• WHAT IS EXPECTED
Only the lines below, from the one with "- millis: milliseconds" through the one with "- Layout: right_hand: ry", are to be written out, exactly.

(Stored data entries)
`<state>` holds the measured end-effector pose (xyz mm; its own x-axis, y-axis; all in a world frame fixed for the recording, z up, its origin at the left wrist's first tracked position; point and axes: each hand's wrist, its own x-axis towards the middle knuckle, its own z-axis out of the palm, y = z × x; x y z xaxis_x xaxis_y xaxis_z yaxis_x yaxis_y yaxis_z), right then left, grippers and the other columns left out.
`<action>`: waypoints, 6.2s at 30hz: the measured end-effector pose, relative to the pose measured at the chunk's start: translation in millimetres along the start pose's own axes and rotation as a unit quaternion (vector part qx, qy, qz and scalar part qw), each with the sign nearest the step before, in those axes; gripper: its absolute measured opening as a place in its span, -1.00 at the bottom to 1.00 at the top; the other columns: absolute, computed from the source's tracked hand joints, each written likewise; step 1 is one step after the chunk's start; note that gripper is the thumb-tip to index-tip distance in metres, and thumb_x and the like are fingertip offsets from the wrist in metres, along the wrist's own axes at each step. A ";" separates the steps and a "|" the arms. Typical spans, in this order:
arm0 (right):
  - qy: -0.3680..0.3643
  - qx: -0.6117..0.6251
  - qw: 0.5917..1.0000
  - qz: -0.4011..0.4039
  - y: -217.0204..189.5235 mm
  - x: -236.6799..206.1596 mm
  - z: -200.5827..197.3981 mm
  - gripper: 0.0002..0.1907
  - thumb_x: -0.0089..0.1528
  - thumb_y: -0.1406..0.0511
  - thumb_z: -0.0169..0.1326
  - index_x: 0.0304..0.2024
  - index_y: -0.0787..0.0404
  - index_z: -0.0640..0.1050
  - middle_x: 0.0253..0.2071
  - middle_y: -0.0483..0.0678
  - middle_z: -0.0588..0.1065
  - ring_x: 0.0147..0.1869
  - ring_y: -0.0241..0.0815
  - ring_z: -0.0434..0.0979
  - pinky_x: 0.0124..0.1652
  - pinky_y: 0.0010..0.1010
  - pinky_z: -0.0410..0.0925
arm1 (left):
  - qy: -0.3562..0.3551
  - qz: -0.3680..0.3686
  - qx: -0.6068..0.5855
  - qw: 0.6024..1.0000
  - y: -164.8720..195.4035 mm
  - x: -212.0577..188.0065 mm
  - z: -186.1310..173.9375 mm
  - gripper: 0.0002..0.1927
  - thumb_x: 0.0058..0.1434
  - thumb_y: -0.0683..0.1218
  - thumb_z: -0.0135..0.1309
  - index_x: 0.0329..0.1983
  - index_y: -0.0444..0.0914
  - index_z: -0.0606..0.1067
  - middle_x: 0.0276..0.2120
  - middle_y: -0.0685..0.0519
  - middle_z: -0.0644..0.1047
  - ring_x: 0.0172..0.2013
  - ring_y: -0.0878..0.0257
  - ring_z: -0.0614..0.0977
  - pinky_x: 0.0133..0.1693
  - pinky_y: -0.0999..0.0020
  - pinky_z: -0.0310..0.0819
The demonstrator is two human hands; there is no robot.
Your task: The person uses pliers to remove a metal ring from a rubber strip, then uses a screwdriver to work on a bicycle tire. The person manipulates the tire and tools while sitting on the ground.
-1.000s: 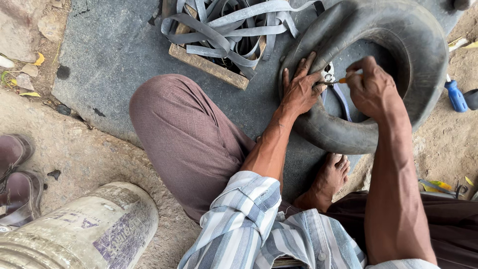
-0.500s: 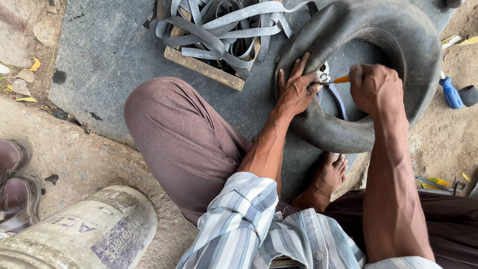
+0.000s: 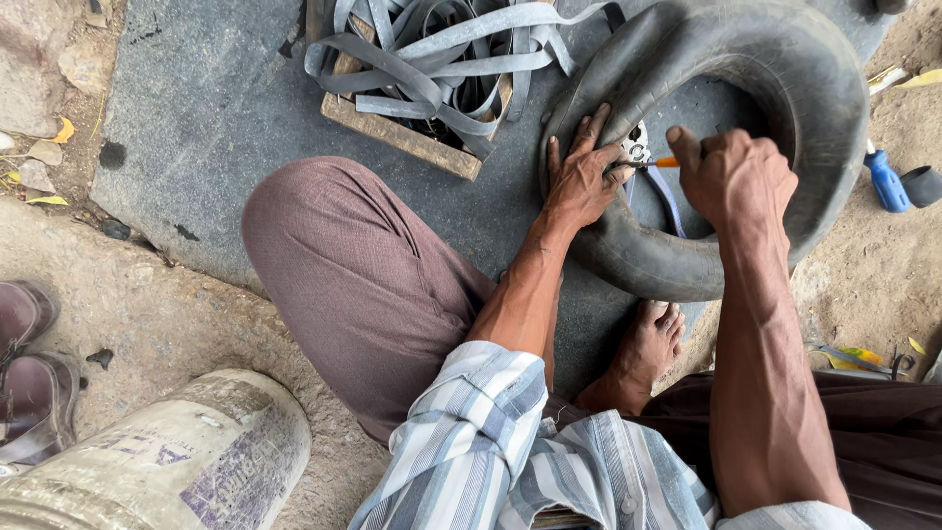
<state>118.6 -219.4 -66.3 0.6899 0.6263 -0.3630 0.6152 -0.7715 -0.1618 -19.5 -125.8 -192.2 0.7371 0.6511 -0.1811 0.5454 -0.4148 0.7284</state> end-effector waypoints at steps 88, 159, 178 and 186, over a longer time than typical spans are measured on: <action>-0.033 -0.044 0.998 0.023 -14.0 -9.3 -7.9 -0.47 0.48 -0.02 -0.05 -0.19 0.25 0.70 -0.47 0.21 0.55 -0.43 0.12 0.59 -0.40 -0.11 0.43 | -0.008 -0.004 0.008 1.000 -4.8 -0.2 1.0 -0.75 0.17 0.04 0.23 -0.09 -0.02 0.64 0.52 0.08 0.03 0.48 0.00 0.11 0.39 -0.44 -0.31; 0.005 0.331 0.944 -0.015 -5.2 -17.4 -15.6 -0.72 0.35 0.25 0.21 -0.21 0.42 0.60 -0.41 0.08 0.61 -0.43 -0.23 0.65 -0.49 -0.42 0.50 | -0.037 0.017 -0.021 0.999 -13.0 2.6 -0.7 -0.67 0.26 0.20 0.08 -0.04 0.01 0.64 0.55 0.05 -0.01 0.52 -0.08 0.04 0.40 -0.43 -0.48; 0.026 0.294 0.955 -0.020 -1.0 -14.3 -9.4 -0.63 0.37 0.17 0.21 -0.25 0.44 0.61 -0.51 0.08 0.58 -0.52 -0.24 0.62 -0.54 -0.43 0.45 | -0.044 0.007 -0.023 0.999 -12.5 2.6 -0.3 -0.70 0.26 0.16 0.09 -0.05 0.00 0.65 0.55 0.03 -0.01 0.52 -0.07 0.01 0.41 -0.40 -0.49; 0.028 0.296 0.955 -0.001 -2.7 -12.5 -7.2 -0.59 0.36 0.15 0.23 -0.31 0.43 0.61 -0.55 0.08 0.56 -0.55 -0.24 0.60 -0.56 -0.44 0.44 | -0.038 0.010 -0.023 0.999 -12.2 2.5 -0.5 -0.71 0.27 0.16 0.11 -0.05 0.01 0.65 0.55 0.01 -0.01 0.52 -0.08 0.01 0.41 -0.41 -0.47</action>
<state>111.1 -224.4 -54.8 0.7185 0.6204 -0.3144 0.3054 -0.6875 -0.6589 -24.5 -118.8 -201.2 0.7771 0.5919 -0.2140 0.5120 -0.3967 0.7619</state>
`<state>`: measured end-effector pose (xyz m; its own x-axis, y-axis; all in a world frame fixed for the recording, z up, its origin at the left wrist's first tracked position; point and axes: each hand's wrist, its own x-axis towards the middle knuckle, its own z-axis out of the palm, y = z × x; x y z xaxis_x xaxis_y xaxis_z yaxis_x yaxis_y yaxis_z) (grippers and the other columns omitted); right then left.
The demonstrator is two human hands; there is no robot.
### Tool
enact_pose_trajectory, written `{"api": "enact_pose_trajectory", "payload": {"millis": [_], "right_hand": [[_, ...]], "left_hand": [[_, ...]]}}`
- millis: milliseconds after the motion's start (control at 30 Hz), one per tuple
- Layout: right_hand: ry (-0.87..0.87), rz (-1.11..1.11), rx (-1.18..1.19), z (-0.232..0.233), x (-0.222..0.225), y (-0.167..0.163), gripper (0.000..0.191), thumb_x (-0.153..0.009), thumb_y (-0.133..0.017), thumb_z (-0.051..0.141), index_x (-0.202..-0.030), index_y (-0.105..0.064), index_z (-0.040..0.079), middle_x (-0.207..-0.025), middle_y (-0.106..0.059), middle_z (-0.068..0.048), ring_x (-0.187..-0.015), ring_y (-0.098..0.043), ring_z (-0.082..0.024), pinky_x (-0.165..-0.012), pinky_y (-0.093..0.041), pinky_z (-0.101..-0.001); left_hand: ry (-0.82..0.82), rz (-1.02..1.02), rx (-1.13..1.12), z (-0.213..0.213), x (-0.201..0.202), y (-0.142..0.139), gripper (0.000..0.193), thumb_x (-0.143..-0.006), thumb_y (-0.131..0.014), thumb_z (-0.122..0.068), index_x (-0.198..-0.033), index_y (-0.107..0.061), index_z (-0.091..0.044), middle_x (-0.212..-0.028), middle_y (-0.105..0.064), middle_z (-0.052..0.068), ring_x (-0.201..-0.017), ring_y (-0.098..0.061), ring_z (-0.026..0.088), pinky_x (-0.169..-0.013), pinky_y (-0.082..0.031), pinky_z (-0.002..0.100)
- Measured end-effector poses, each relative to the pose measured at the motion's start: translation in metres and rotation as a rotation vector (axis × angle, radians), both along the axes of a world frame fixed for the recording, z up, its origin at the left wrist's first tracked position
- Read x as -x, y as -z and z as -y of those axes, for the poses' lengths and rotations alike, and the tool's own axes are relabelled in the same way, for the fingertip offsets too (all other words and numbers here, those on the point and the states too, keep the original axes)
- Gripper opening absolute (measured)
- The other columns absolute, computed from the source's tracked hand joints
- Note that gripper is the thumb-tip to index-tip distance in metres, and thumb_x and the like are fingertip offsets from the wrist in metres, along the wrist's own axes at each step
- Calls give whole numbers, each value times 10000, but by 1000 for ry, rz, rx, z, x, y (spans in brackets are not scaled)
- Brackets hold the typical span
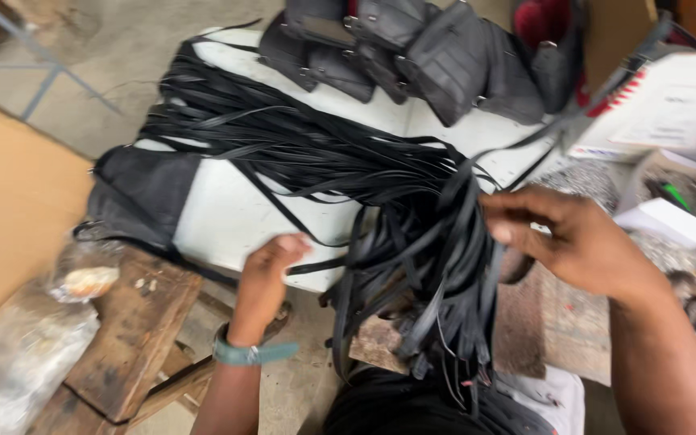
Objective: The person repeatedly picks up black leather straps, inserts metal pins into the strap ends, and uses a hammer to secure the pins. The person works one strap at a time on a wooden block, then places the finished straps into a cardboard box.
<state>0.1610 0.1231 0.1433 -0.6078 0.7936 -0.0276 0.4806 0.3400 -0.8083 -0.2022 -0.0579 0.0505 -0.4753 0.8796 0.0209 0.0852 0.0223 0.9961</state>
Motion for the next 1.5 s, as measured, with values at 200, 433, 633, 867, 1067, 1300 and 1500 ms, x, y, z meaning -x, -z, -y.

• EXERCISE SOLUTION
- millis: milliseconds after the motion's start (control at 30 Hz), one per tuple
- Layout: right_hand: ry (-0.87..0.87), rz (-1.11..1.11), rx (-1.18..1.19), z (-0.232..0.233), x (-0.222..0.225), y (-0.167..0.163), gripper (0.000..0.191), thumb_x (-0.153..0.009), thumb_y (-0.133..0.017), thumb_z (-0.051..0.141), index_x (-0.202..-0.030), index_y (-0.105..0.064), index_z (-0.040..0.079), middle_x (-0.207..-0.025), middle_y (-0.106..0.059), middle_z (-0.068..0.048), ring_x (-0.187..-0.015), ring_y (-0.098..0.043), ring_z (-0.082..0.024), pinky_x (-0.165..-0.012), pinky_y (-0.093..0.041), pinky_z (-0.101..-0.001); left_hand: ry (-0.82..0.82), rz (-1.02..1.02), rx (-1.13..1.12), z (-0.213..0.213), x (-0.201..0.202), y (-0.142..0.139), gripper (0.000..0.193), thumb_x (-0.143..-0.006), thumb_y (-0.131..0.014), thumb_z (-0.122..0.068), index_x (-0.198..-0.033), index_y (-0.107..0.061), index_z (-0.091..0.044), middle_x (-0.212..-0.028), middle_y (-0.105..0.064), middle_z (-0.052..0.068), ring_x (-0.201..-0.017), ring_y (-0.098..0.061), ring_z (-0.026..0.088), pinky_x (-0.169..-0.013), pinky_y (-0.082..0.031), pinky_z (-0.002..0.100)

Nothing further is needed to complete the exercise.